During the pandemic, a federally subsidized program allowed all K-12 students to receive free breakfast and lunch. However, lawmakers’ impasse over the state budget has put the program in jeopardy. One in six North Carolina children – about 416,000 – are food insecure, according to FEED NC, a food advocacy nonprofit.
“The problem is that the General Assembly did not fund it on a recurring basis,” said Katie Dawkins, communications manager for the nonpartisan School Meals for All NC.
“So, on June 30, when they didn’t have a budget, then that funding stopped. So, you’ve got some families depending on what district they’re in, going back to school, and they haven’t had to pay for meals during the pandemic. If they were qualified for reduced [prices], they didn’t pay last year, but this year, they’re going to have to pay the reduced price for lunch, but not for breakfast.”
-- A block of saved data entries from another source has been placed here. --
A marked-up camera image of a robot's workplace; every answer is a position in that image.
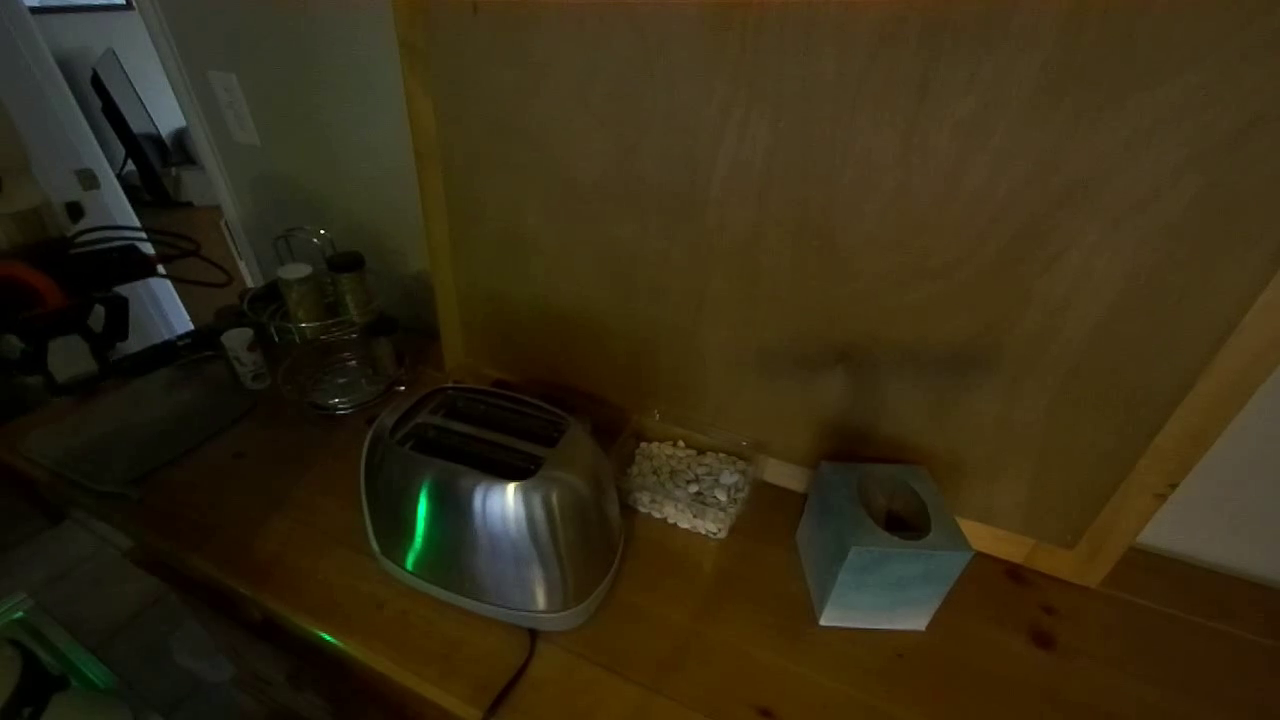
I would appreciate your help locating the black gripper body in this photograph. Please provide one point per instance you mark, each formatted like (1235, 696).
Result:
(74, 342)

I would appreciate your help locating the white plastic bottle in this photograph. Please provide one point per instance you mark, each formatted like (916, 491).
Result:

The state’s public education system is a patchwork of policies regarding free and reduced-cost meals. More than 100 Charlotte-Mecklenburg Schools campuses participate in the Community Eligibility Provision, a federal program that provides all students with breakfast and lunch at no charge.
“We went from 68 CEP schools, where all students eat breakfast and lunch for free to 111 this fiscal year — a pretty significant jump,” CMS Chief Operations Officer Brian Schultz said. “That is obviously a result of Medicaid as a direct qualifier now, so it increased the number of students who didn’t have to fill out a free reduced lunch form.”
Schultz added that “on the first day of school, CMS served 54,000 lunches and on the third day, they served 58,000.
“Our school nutrition department has a wildly important goal, a goal to increase lunch participation this school year. So that’s something we’ll be tracking and monitoring all year long.”
Student meal eligibility policies differ among North Carolina’s 115 school districts based on household income.
Parents racked up $4 million in school meal debt in the 2022-23 academic. CMS accumulated more than $200,000 in unpaid debt, according to a survey conducted by the North Carolina Department of Public Instruction.
“We’re talking about students. They have zero control over their family income,” Dawkins said.
“There’s no child in any public school who should go through that lunch line worrying if there’s money on their account.”Some students may skip meals at school because they are afraid to tell their parents they owe money on their account.“I spoke with someone at a conference last week and one of her children is a rising senior,” Dawkins said. “She told me that her son would not tell her he needed more money on his account and if he didn’t have any, he just wouldn’t eat that day.”
Community groups and organizations are working to resolve the problem.
School Meals for All NC advocates for every school to provide free breakfast and lunch for all students.“We just want every child to be able to go through that breakfast line, go through that lunch line, without having to pay a reduced cost without having to have the stigma of ‘oh you get free meals, you get reduced cost meals’ – everybody is on the same playing field,” Dawkins said.
CMS students who attend non-CEP schools will still receive breakfast.
“If you’re not at a CEP school, then we are really pushing the free and reduced lunch applications,” Schultz said. “I’m really happy to report that we’re at 16,000 applications processed. At this time last year, we had 14,000.”